_WHAT THE EXERCISE ASKS_.
Count the lines in the entries below that mention the string "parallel", then write that number by itself.

_Dataset excerpts_.
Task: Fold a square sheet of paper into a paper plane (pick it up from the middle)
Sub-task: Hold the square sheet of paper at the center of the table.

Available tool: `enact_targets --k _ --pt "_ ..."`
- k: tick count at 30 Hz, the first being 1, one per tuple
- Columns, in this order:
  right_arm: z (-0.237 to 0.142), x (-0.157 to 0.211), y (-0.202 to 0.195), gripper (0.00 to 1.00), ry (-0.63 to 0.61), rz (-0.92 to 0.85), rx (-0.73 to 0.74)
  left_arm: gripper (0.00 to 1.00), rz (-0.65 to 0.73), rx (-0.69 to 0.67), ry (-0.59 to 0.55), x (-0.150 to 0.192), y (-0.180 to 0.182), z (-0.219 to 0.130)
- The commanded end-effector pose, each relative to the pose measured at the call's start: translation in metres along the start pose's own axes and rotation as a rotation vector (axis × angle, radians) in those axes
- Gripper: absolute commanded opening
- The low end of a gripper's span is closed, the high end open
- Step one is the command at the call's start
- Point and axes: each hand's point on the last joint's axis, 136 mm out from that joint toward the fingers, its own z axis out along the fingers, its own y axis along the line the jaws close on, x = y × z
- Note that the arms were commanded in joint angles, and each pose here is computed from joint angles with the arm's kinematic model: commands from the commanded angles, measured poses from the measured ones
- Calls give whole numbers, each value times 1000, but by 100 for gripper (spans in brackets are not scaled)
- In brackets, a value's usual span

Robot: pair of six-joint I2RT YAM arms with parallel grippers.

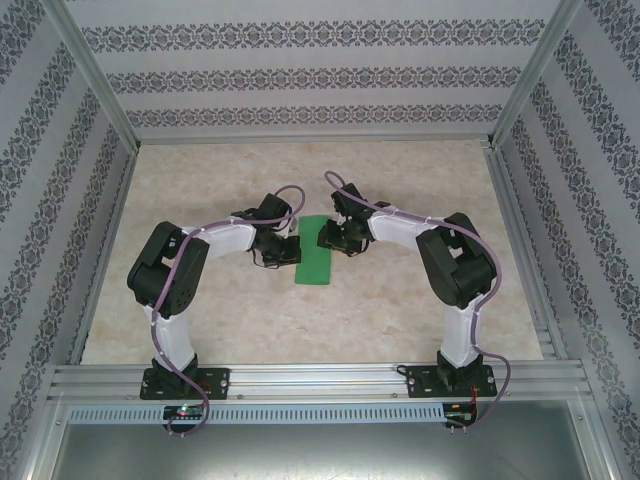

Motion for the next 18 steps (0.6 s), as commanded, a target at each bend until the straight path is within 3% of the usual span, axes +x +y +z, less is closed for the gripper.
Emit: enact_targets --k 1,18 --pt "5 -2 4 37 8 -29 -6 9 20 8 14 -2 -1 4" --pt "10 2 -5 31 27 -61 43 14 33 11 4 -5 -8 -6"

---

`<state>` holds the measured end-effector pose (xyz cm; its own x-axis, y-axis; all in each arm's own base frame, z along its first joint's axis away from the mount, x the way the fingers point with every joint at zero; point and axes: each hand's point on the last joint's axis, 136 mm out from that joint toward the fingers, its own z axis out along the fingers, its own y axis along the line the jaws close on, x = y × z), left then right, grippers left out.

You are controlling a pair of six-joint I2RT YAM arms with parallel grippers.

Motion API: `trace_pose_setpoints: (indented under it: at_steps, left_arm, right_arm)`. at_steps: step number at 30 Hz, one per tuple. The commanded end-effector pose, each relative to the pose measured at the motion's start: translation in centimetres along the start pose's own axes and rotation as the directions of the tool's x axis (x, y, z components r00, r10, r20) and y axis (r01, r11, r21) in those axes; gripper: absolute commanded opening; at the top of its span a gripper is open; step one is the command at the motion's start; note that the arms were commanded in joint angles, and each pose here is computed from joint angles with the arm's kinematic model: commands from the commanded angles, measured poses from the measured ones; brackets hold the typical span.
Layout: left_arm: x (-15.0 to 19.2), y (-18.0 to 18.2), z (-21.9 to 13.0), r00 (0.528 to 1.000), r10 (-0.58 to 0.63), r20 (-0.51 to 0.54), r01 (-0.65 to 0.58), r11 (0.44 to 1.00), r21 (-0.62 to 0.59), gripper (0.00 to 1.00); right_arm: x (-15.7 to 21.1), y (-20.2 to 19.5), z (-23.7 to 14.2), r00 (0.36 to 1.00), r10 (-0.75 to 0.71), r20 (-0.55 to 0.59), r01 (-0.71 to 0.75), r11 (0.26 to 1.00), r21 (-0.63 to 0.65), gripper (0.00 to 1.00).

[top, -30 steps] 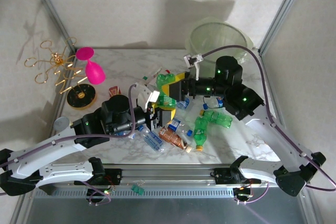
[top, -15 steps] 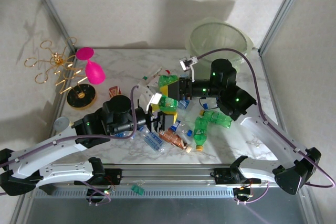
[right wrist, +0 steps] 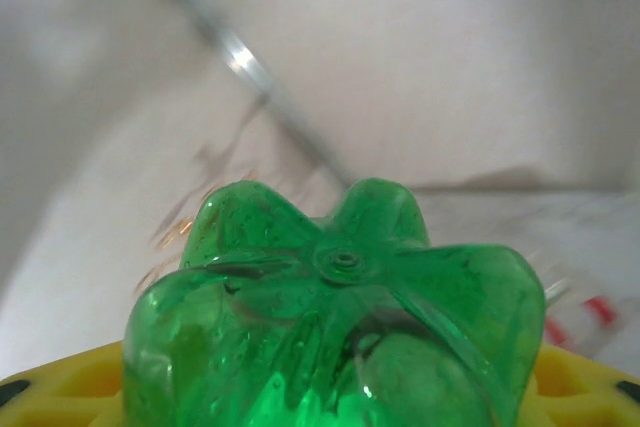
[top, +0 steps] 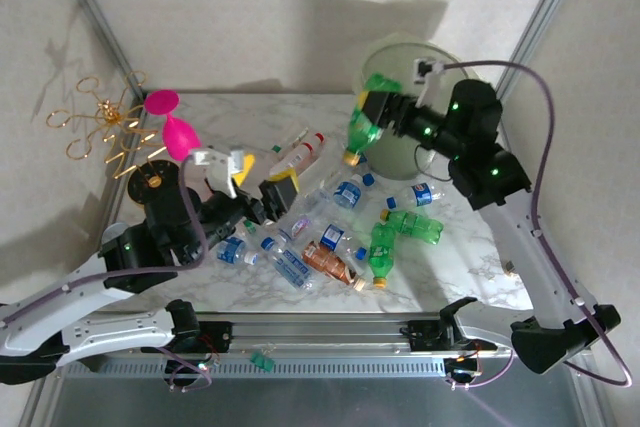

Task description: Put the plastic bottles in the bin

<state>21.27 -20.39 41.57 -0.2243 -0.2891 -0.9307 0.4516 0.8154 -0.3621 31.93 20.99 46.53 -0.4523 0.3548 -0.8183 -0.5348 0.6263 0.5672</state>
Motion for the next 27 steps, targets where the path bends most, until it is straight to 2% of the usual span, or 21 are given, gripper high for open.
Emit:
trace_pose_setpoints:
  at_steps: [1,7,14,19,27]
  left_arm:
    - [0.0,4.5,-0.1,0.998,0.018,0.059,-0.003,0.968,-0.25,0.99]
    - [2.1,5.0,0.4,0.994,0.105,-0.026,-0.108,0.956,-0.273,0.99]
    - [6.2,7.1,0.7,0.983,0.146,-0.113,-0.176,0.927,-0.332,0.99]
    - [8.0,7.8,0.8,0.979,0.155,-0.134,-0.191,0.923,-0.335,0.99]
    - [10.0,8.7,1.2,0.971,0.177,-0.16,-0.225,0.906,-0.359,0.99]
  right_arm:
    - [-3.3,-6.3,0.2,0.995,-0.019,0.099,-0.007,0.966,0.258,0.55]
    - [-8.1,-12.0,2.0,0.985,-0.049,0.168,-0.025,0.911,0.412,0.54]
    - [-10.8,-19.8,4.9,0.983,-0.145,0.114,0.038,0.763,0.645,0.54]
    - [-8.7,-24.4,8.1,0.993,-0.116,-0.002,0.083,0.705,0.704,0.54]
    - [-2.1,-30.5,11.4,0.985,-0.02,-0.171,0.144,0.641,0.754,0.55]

_RESULT OF THIS TASK_.
2